Aim of the task
Of all the lines in the entries below, give again exactly those starting at the line containing "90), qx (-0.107" and ending at the line containing "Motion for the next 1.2", both ends included, and no others.

Segment Start: Given entries

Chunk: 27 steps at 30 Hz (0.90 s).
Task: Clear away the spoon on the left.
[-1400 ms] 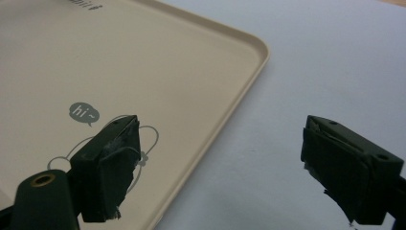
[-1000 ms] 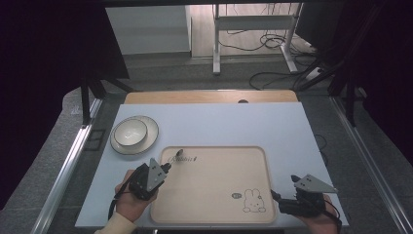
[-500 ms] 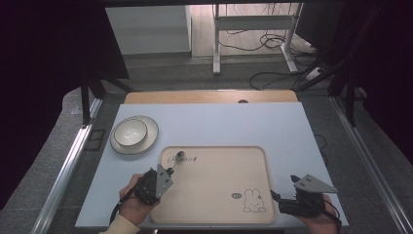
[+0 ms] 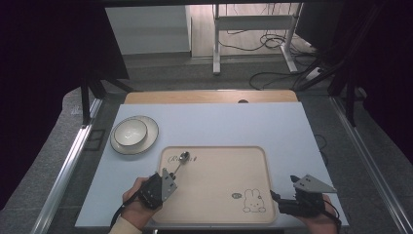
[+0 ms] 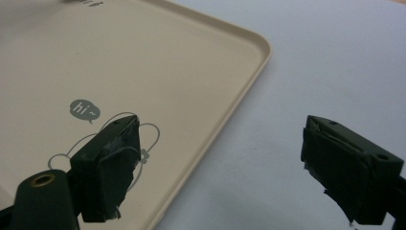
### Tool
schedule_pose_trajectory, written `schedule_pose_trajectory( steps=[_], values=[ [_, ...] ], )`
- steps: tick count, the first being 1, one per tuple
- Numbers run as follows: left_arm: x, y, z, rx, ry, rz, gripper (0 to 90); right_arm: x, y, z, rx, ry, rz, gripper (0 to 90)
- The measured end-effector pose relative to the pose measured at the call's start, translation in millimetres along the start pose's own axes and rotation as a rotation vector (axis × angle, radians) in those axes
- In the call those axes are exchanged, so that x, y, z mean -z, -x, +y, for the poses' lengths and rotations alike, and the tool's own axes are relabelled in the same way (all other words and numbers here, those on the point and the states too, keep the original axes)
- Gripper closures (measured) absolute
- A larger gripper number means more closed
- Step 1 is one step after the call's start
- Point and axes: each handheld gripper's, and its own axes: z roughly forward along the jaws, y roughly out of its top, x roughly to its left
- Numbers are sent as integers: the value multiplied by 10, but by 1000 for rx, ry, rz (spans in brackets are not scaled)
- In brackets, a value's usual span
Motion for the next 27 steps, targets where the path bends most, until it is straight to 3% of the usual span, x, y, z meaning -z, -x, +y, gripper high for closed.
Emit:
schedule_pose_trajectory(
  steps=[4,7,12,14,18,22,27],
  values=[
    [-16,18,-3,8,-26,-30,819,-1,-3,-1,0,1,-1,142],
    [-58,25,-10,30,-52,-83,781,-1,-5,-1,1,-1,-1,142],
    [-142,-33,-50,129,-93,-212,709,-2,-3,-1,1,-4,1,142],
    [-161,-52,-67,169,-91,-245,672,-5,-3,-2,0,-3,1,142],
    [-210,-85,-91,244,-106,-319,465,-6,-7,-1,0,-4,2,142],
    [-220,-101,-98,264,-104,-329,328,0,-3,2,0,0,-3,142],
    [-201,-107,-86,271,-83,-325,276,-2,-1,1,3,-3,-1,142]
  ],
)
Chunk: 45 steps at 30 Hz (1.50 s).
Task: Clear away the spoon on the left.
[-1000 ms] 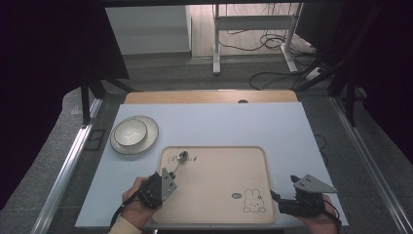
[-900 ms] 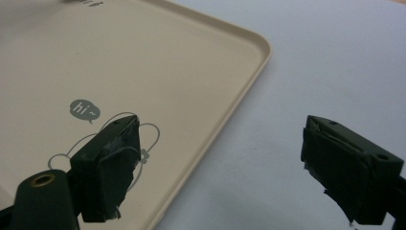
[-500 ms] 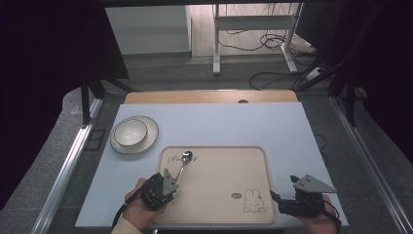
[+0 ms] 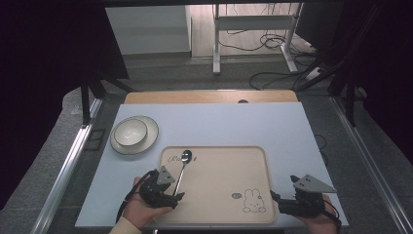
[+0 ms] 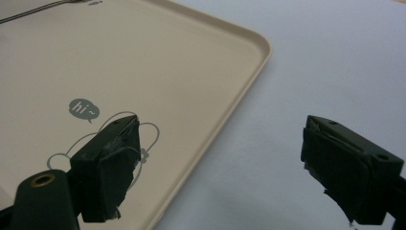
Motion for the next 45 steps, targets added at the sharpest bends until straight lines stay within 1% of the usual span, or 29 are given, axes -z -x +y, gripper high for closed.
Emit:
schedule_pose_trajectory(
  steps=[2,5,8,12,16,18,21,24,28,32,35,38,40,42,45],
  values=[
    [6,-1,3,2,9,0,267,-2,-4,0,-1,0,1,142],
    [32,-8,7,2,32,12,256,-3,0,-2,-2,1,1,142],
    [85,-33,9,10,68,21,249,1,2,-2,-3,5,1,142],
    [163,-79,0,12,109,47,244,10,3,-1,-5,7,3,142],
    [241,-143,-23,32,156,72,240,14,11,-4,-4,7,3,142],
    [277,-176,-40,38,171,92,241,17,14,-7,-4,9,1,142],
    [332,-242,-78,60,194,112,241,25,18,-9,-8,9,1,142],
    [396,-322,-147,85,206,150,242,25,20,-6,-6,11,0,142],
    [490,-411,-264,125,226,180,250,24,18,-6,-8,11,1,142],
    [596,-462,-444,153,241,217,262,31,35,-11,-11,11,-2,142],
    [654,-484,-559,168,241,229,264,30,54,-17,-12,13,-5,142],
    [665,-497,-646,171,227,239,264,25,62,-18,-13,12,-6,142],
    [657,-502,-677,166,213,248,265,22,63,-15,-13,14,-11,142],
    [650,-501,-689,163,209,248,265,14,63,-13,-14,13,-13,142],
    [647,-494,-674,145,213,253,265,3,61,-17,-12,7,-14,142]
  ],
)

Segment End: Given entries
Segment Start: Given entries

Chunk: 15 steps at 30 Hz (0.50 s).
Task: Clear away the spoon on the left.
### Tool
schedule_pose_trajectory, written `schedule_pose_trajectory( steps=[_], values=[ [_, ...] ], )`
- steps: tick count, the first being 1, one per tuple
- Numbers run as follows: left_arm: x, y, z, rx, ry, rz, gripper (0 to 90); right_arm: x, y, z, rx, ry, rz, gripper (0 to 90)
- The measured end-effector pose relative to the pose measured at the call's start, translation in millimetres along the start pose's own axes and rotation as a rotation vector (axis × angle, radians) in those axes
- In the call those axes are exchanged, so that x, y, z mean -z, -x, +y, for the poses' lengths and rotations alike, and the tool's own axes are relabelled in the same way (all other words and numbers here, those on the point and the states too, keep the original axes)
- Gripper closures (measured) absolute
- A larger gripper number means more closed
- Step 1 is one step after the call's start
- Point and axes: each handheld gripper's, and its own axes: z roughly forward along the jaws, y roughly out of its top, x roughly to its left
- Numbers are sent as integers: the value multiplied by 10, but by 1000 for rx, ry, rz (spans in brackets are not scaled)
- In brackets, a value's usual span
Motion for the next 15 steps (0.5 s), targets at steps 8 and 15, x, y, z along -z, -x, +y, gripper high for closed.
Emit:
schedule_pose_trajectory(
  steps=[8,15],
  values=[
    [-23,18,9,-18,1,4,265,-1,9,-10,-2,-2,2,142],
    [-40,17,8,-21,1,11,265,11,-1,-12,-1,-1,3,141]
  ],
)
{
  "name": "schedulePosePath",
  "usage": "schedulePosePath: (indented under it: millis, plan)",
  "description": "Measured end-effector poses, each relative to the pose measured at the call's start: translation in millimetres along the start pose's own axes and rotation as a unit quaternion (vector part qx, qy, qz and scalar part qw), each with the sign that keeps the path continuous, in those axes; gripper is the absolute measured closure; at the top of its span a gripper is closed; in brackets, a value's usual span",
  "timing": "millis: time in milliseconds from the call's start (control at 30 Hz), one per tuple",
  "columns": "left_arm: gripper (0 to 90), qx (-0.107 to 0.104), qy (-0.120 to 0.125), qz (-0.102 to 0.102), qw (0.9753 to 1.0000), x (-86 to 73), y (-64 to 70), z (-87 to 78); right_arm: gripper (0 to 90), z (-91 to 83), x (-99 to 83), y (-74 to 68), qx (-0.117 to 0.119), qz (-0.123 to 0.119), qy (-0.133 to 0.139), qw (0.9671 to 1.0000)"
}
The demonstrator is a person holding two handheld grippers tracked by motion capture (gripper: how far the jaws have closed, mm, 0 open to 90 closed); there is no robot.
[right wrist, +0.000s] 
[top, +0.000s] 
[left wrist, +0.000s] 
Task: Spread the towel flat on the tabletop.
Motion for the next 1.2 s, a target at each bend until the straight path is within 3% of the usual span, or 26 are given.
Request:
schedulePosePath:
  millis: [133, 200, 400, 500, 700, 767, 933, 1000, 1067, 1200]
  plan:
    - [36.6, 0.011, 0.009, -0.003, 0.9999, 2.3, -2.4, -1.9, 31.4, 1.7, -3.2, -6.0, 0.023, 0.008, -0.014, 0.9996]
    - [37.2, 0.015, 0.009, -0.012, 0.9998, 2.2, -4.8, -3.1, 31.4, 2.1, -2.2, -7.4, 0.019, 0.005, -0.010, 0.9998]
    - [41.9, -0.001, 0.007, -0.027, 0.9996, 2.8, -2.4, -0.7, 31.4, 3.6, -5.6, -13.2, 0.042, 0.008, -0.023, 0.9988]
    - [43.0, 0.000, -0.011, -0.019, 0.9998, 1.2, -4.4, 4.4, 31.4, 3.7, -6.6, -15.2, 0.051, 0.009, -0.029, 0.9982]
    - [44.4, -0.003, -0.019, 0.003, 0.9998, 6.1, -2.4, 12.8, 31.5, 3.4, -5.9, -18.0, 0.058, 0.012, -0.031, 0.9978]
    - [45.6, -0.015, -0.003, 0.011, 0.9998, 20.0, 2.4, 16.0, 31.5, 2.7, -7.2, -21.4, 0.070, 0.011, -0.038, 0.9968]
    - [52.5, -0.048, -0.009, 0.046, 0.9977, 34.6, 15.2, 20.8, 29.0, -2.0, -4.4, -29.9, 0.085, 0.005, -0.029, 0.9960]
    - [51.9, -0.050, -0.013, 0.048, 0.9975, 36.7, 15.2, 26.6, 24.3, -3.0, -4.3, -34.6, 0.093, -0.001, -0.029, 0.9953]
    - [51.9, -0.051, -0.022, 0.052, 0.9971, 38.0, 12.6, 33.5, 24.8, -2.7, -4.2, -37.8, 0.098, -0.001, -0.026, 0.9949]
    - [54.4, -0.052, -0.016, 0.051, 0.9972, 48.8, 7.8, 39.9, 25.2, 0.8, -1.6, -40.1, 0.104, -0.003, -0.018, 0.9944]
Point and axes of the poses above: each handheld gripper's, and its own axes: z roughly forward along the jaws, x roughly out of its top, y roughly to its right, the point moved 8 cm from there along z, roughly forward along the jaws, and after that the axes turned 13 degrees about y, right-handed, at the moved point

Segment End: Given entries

Your response
  "columns": "left_arm: gripper (0 to 90), qx (-0.107 to 0.104), qy (-0.120 to 0.125), qz (-0.102 to 0.102), qw (0.9753 to 1.0000), x (-86 to 73), y (-64 to 70), z (-87 to 78); right_arm: gripper (0 to 90), z (-91 to 83), x (-99 to 83), y (-74 to 68), qx (-0.117 to 0.119), qz (-0.123 to 0.119), qy (-0.133 to 0.139), qw (0.9671 to 1.0000)"
}
The demonstrator is a person holding two handheld grippers tracked by motion capture (gripper: how far the jaws have closed, mm, 0 open to 90 closed); there is no robot.
[right wrist, +0.000s] 
[top, +0.000s] 
[left wrist, +0.000s] 
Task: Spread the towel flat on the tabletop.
Motion for the next 1.2 s, a target at each bend until the straight path is within 3% of the usual span, or 26 are given.

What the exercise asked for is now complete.